1/ Après une petite pluie matinale, une coulée d’air frais pénètre même sous la peau. Dans cet instant le corps est arrimé à un renouveau de vie. Jusqu’aux derniers recoins. L’esprit se descelle des liens de chaleur et semble plus souple, plus vivant, après l’aridité du muet. Comme des retrouvailles avec soi. L’illettré est traversé à nouveau par les mots. Comme avoir enfin tiré vers soi la couverture de la langue.
2/ En avant de ce qui cherche à s’écrire, avant même d’être énoncée, une parole. Mais entre les deux l’interstice qui aère les mots. Et le seuil où l’on se tient et que l’on ne franchit pas. De cette langue qui est en traduction, l’étrangère, faire son nid et se laisser porter par l’écorchure des mots. On se retrouve toujours sur son chemin. Enjamber les intervalles comme on saute les fossés.

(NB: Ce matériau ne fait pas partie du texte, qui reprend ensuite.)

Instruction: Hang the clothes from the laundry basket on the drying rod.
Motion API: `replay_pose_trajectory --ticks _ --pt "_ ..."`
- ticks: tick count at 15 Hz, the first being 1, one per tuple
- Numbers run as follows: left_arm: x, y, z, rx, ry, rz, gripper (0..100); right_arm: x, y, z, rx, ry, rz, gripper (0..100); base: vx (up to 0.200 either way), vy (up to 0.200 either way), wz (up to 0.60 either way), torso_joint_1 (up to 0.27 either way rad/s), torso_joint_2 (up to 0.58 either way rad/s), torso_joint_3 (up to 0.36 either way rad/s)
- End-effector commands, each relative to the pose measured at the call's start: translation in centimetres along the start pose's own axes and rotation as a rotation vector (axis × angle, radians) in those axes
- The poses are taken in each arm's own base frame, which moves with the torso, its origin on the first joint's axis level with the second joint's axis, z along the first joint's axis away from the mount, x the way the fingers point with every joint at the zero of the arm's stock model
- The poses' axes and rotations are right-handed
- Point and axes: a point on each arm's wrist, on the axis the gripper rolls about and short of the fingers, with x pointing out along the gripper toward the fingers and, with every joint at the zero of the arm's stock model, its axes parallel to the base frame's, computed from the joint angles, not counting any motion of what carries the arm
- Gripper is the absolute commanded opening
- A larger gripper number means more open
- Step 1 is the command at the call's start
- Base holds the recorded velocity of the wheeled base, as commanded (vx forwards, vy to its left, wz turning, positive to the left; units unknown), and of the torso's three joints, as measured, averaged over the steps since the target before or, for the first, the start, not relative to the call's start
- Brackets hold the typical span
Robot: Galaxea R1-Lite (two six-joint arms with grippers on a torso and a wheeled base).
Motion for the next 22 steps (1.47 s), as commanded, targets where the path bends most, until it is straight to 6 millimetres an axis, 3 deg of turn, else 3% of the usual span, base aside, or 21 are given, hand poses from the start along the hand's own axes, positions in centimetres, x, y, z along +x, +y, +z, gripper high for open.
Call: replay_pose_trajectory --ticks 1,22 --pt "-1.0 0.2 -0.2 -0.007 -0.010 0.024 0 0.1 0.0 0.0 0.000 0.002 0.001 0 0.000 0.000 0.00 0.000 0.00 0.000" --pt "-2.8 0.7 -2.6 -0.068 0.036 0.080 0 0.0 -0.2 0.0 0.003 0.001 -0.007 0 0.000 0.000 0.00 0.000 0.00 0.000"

3/ On souhaiterait des mots qui éclairent le futur. Qui donnent à penser ce qui se profile derrière les ombres. Quelque chose comme le mouvement du ciel avec les traces que l’on ne sait pas lire. Retenir par des mots nouveaux ce que l’on ne saisit pas. Ce qui demeure ouvert. Et le disant un réel se dévoilerait. Un dehors qui se saisit de soi sans avoir à sortir.

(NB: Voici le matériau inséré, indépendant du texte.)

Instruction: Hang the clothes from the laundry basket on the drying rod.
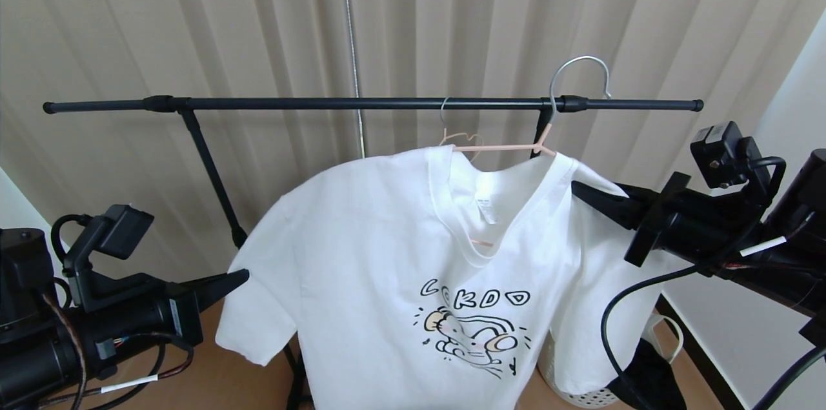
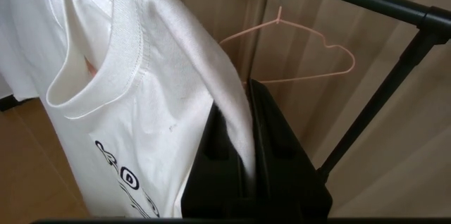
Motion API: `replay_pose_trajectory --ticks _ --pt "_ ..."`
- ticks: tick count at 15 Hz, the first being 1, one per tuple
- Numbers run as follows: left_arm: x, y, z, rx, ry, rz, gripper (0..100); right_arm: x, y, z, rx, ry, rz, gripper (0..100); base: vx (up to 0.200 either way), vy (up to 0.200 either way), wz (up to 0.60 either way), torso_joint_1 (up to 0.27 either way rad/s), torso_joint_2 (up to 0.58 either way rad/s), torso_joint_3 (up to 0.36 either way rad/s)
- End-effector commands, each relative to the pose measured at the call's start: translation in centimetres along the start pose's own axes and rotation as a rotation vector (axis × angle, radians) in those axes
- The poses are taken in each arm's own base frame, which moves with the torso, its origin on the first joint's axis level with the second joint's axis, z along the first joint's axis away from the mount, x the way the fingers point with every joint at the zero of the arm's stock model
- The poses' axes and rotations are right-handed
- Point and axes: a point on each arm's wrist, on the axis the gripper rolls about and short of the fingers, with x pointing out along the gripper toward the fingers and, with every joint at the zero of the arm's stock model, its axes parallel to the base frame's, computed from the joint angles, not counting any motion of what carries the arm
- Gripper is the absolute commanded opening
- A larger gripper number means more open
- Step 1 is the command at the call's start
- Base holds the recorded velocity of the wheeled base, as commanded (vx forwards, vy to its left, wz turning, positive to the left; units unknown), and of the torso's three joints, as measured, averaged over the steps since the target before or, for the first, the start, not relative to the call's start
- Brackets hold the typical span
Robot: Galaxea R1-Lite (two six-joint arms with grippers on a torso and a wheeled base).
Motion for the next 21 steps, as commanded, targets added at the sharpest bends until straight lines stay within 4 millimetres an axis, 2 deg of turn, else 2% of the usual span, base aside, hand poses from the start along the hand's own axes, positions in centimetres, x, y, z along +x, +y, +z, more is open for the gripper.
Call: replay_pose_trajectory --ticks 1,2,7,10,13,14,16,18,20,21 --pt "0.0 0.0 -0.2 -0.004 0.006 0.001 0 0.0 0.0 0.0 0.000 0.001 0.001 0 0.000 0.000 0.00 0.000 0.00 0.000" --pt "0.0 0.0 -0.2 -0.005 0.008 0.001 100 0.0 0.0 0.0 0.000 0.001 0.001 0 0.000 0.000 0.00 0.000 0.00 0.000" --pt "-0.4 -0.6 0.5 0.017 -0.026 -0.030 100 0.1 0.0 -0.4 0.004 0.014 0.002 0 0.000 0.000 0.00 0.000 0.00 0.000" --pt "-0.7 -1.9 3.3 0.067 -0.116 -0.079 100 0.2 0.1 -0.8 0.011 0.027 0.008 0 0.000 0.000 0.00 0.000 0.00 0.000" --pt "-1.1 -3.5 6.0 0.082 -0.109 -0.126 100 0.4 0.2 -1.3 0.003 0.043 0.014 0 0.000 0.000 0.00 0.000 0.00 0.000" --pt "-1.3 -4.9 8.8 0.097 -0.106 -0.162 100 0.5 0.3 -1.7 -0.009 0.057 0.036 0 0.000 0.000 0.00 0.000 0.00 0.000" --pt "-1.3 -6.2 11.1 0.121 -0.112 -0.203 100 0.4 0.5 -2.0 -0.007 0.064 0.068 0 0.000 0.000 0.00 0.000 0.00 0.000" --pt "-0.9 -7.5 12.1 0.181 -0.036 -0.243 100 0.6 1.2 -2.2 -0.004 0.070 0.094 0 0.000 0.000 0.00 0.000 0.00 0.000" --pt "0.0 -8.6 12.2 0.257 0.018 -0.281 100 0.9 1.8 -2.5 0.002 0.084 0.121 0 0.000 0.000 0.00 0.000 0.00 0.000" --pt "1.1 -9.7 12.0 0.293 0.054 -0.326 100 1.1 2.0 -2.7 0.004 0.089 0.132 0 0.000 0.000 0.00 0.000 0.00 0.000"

4/ Cet espace où trouver de l’air qui déchire, comme une écharde. Tenir corps et esprit dans ce courant d’air et se laisser recouvrir de ces copeaux du dehors. Les échardes d’air plantées sur la peau comme des onguents. Dans l’immobilité, se désaltérer d’air. Prendre le temps de la pensée. Dans la mémoire observer les trous et ses abimes. L’air circule là aussi comme des mots qui ont pris leur envol.
5/ Avec cette lumière d’été à nos côtés. Dans le cloître des jours et ses arcades d’ombres. Dans les langes des songes. Dans la soif de fraîcheur sous les paupières. Avec et sans tous ceux qui ne sont plus là pour épauler nos vies. Grâce aux mots des poètes vibrant et vivant entre les lignes. Et la mélodie des oiseaux cachés dans le feuillage. Se sentir encore debout sur le seuil
6/ Un lézard très attentif, une abeille, une coccinelle et l’esprit de notre jeunesse qui toujours veille. Dans ce lieu, la présence de ceux qui ne sont plus, avec qui nous avons ri, chanté, échangé, appris à être ce que nous sommes. Aujourd’hui nombreuses rencontres, paroles partagées avec des inconnus, connivences ou non mais malgré tout, étrange sensation d’exister, d’être là où je dois être. De l’après je ne sais rien.
7/ En marge, sur les bas-côtés, derrière un voilage, à la lisière des uns et des autres, pas très loin mais toujours un peu en retrait, il me semble que c’est ainsi que je me situe le plus souvent. Mais pas absente. À tenter de suivre le cours des vies, de la vie sans toujours bien comprendre le pourquoi et le comment de ce qui survient. Avancer encore avec les autres.